Megs could still remember the elation she’d felt at that first sight of him, their first kiss, the feel of his arms around her, the scent of his skin. “We kissed in the back of the van while poor Dean drove to his sister’s place in the city. To be fair, four months is a long damned time when you’re seventeen—or twenty-two.”

Dean’s brother Chris, and his sister-in-law, Renee, had welcomed them like family, giving Megs the guest room while Dean and Mitch slept on the family room floor. They’d even had gifts for them.

“They gave me one of those newfangled climbing hexes. You gave me another book—Kerouac’s Scattered Poems. That was the first Christmas since my father’s death where I felt like I had a family. You and Dean had become my family—and the dirtbags, too.” Megs laughed. “Gridwall and the others were the dysfunctional cousins.”

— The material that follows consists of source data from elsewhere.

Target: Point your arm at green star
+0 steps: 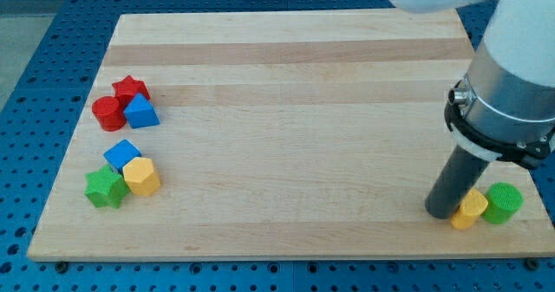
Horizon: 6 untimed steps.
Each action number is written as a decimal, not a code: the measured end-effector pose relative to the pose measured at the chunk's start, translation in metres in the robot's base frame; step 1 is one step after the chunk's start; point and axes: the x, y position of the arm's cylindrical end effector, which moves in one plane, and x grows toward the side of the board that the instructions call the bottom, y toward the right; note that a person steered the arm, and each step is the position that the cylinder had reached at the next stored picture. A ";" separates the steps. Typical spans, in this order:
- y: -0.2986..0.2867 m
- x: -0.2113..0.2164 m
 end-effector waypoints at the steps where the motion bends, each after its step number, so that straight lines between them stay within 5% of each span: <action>1: -0.036 0.013; 6: -0.367 0.037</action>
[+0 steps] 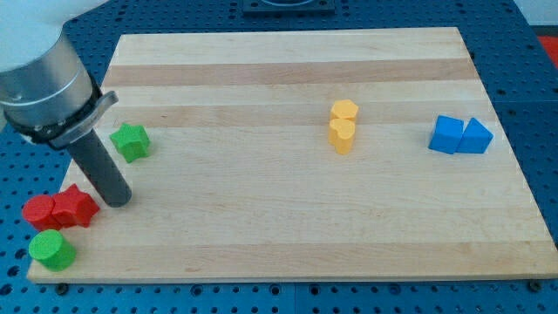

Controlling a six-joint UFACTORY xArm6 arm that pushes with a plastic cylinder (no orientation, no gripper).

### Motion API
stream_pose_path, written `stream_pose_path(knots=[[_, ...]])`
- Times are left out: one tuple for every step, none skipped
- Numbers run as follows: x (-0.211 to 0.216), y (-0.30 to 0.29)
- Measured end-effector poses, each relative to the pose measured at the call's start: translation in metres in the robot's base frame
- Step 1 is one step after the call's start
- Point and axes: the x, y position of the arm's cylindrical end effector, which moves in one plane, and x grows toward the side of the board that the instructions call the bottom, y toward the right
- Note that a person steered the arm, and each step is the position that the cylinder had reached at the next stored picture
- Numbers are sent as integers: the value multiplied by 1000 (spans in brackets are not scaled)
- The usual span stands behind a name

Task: Touch the bottom of the green star

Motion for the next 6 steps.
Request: stream_pose_path(knots=[[-26,-2],[-31,-35],[-31,-79],[-32,-86],[-34,-77],[-39,-17]])
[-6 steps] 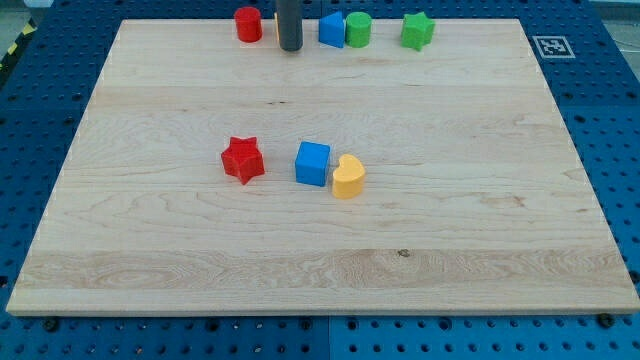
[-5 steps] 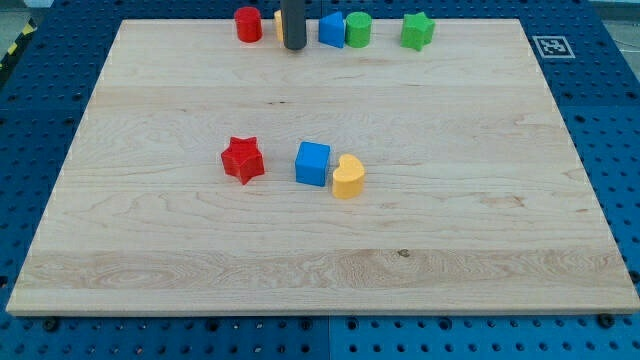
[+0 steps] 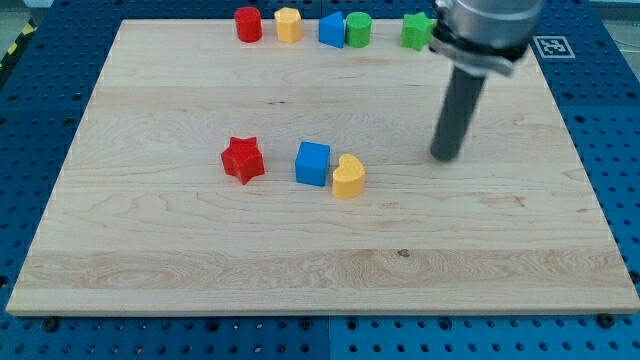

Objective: Move the yellow heart diagonally to the top right side of the blue cube

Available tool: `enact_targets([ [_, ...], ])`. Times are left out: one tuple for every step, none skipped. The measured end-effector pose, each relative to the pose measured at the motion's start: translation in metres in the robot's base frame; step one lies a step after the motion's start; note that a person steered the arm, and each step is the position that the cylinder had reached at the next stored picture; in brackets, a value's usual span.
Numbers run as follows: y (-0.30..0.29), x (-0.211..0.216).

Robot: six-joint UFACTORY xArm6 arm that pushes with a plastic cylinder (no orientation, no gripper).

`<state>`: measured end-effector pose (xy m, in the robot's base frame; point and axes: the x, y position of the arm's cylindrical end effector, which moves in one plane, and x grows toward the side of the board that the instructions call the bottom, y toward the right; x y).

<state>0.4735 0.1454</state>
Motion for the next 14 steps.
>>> enact_targets([
  [0.004,0.063],
  [-0.018,0.095],
  [-0.063,0.101],
  [-0.088,0.083],
  [-0.104,0.061],
  [-0.099,0.019],
  [-0.069,0.005],
  [-0.068,0.014],
  [-0.079,0.052],
  [-0.119,0.059],
  [-0.143,0.026],
  [-0.134,-0.024],
  [-0.118,-0.062],
  [-0.118,-0.068],
])
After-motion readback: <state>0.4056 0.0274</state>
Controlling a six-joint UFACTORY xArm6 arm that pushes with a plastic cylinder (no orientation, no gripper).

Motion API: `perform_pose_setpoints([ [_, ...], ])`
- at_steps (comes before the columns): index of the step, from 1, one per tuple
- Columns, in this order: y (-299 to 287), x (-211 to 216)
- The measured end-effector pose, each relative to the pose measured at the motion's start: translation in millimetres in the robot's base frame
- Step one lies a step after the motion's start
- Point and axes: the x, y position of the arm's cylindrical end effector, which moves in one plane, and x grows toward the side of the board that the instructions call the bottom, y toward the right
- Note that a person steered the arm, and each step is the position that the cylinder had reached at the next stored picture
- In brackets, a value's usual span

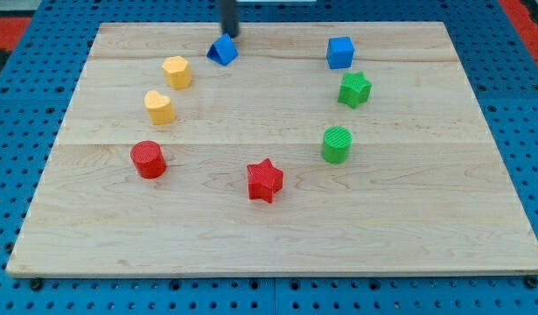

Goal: Push the blue cube to the top of the green star

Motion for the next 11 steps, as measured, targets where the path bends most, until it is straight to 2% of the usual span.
perform_pose_setpoints([
  [1, 7.0, 28.7],
  [3, -52.9, 6.2],
  [5, 85.7, 13.7],
  [7, 125.5, 37.4],
  [8, 125.5, 37.5],
  [9, 89.0, 48.2],
  [11, -65.9, 111.4],
])
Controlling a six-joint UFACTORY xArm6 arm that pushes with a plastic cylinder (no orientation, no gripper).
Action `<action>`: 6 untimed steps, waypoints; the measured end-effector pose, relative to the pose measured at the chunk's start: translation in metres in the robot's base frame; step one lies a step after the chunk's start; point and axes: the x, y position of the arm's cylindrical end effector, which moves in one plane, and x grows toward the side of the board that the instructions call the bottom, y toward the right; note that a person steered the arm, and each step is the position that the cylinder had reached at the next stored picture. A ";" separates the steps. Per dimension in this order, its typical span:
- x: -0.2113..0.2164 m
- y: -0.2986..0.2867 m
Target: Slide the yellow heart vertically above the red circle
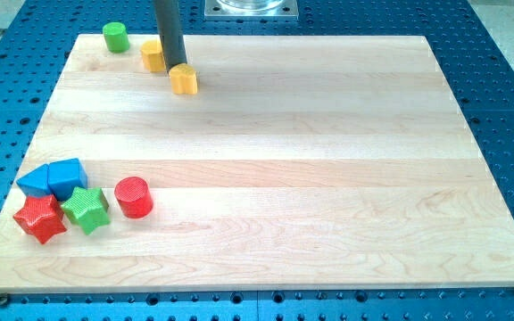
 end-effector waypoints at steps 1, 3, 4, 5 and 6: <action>-0.007 0.048; 0.028 0.064; 0.028 0.032; 0.032 0.029; 0.047 0.073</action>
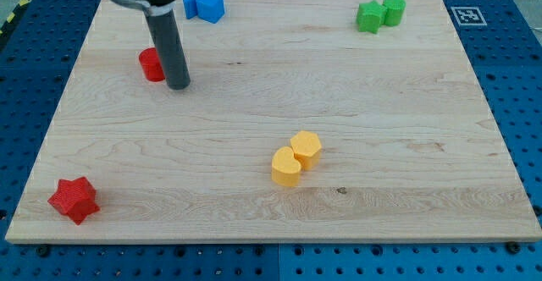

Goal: Go near the red star

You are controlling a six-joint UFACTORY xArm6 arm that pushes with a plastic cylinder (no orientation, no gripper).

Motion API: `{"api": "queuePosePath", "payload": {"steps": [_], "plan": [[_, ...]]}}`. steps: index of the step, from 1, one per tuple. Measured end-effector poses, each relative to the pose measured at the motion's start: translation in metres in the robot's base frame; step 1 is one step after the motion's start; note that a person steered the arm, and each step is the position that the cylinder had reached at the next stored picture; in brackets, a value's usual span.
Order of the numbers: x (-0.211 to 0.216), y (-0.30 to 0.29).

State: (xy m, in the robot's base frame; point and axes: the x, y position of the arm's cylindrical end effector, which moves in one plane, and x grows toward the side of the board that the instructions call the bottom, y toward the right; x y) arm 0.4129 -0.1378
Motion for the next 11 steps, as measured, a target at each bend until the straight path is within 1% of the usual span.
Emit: {"api": "queuePosePath", "payload": {"steps": [3,4,7,9,11], "plan": [[0.106,0.000],[0.135,-0.003],[0.172,-0.036],[0.198,-0.031],[0.205,-0.042]]}}
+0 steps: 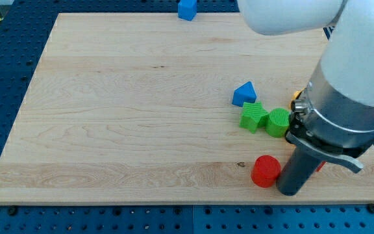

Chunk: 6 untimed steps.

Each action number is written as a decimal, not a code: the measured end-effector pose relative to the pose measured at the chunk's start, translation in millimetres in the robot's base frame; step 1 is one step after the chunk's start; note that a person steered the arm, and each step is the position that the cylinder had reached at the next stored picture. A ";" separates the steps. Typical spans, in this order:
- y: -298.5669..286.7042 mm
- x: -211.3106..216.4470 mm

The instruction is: Push the red circle towards up

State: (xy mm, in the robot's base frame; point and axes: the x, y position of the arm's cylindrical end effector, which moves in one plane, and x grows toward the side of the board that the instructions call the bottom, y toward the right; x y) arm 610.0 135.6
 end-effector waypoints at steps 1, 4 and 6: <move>-4.8 3.1; -23.3 5.9; -39.5 -11.8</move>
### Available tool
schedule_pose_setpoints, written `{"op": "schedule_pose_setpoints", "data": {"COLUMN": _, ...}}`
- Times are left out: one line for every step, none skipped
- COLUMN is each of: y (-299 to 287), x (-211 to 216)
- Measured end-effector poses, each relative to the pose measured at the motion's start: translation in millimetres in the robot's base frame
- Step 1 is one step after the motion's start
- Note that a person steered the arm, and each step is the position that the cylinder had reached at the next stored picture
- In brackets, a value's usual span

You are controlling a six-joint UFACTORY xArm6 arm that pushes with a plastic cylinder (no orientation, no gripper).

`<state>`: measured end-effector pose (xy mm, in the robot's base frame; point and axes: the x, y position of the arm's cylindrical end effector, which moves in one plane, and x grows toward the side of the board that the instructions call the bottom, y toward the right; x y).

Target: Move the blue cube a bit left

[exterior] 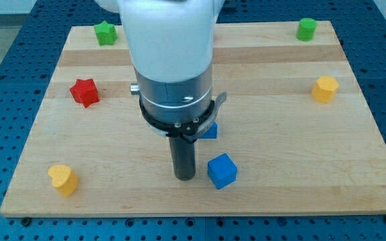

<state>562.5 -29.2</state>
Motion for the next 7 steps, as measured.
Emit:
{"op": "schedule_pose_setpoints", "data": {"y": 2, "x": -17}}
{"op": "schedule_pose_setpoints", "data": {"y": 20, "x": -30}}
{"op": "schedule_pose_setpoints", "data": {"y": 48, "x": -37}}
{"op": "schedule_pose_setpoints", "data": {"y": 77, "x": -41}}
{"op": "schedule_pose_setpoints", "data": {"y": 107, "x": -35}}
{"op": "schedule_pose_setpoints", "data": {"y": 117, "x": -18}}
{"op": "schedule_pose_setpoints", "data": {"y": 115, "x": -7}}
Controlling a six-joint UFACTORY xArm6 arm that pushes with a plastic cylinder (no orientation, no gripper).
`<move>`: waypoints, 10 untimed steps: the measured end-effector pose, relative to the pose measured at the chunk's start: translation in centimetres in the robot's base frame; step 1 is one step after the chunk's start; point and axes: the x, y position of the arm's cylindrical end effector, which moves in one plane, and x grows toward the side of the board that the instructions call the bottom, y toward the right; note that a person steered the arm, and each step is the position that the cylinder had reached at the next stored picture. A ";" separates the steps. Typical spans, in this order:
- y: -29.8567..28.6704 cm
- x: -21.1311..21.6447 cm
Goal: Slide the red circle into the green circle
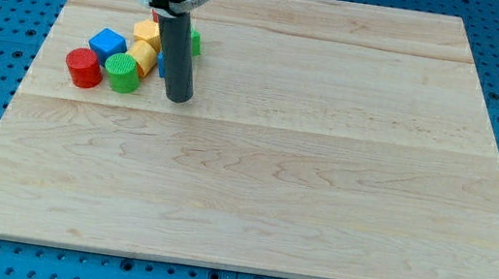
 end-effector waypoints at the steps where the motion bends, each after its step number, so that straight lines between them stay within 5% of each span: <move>1: 0.0 0.3; 7: 1.1 3.2; 10: -10.8 2.3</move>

They’d spent ten whole days together from Christmas Eve through New Year’s, sharing a kiss at midnight, starting 1974 together.

“You leaned in close, nuzzled my ear, and said, ‘This is the year you and I become lovers.’ I melted. Damn. That still gets me.”

Then, all too soon, it was time to go. Dean drove Mitch back to Stanford to face his parents’ anger for having ditched them. Megs kissed him goodbye. Then she and Dean made the long drive back to Joshua Tree.

Grief broadsided Megs as it often did when she thought of Dean, her throat going tight. “He was like a big brother to me and a good friend to you.”

Heart heavy, Megs set the journal aside and went to stand next to Mitch once more, taking his hand. “I miss him. I know you do, too.”

She set Mitch up with the recorder, waited until he got another dose of morphine, then kissed his cheek and headed back to the hotel to catch up on sleep.